> [PROBLEM TO SOLVE]: Filter the listing below, copying every line in which the word "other" appears.

(INFORMATION SUPPLIED begins)

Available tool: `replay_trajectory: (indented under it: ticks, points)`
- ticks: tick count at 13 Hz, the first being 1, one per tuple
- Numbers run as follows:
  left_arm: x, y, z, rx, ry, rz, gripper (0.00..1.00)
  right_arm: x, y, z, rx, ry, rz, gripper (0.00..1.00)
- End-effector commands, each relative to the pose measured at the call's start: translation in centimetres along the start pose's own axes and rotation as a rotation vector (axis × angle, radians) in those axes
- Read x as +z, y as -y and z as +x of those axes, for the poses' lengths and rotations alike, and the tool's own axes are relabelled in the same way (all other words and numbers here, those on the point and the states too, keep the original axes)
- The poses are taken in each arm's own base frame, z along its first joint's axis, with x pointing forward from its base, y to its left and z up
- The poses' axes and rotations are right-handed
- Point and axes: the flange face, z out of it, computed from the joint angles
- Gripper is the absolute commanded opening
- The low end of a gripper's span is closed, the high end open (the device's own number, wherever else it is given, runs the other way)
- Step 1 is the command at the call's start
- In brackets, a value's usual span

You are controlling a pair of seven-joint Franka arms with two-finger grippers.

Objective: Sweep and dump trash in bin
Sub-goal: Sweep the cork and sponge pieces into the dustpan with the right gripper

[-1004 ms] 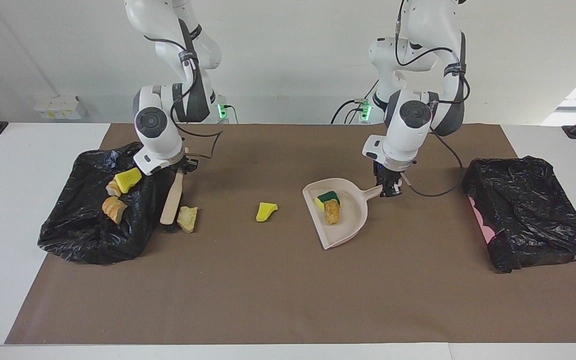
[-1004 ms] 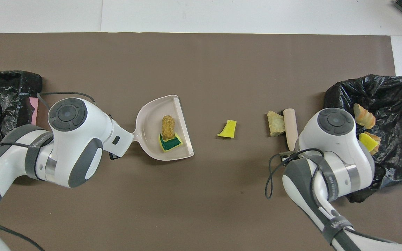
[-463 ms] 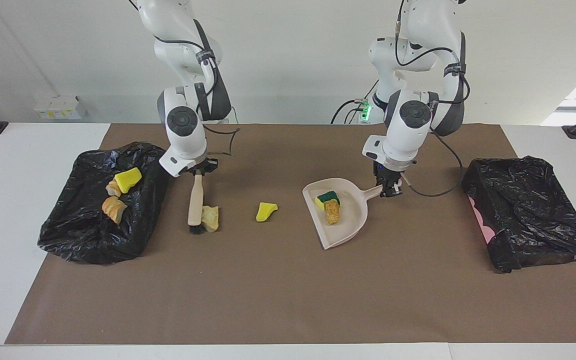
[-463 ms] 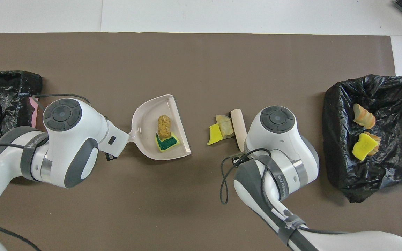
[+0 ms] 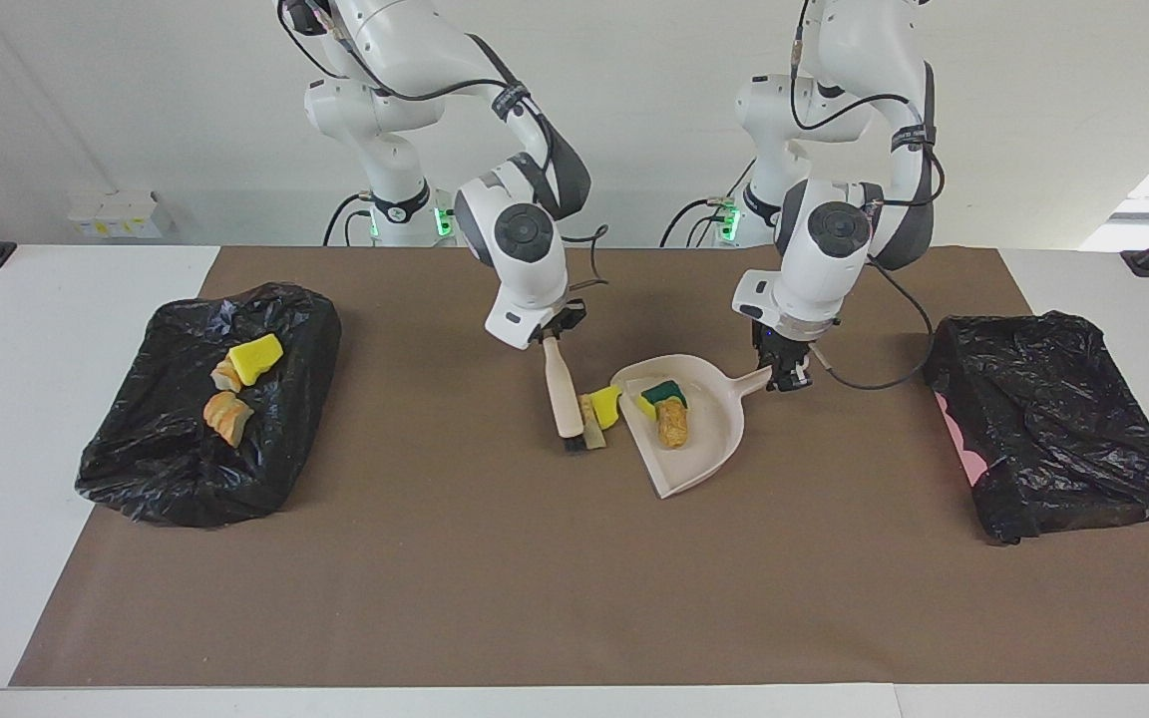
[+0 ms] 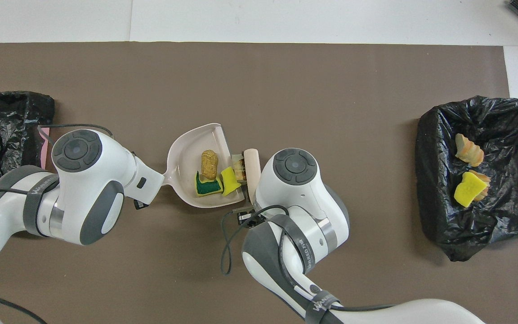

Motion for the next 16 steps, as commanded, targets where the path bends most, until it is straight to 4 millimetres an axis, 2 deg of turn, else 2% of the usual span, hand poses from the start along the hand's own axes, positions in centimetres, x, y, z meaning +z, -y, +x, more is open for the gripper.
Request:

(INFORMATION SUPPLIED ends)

> [RESPONSE AREA]:
- Read x as +z, y as -y and z as +x of those axes, for the poses' lengths and rotations alike, and the tool's own axes are relabelled in the same way (all other words and numbers here, those on the point and the states too, keep the original axes)
- The low end of a gripper's span is closed, the high end open (the device's own number, wherever else it is given, runs the other way)

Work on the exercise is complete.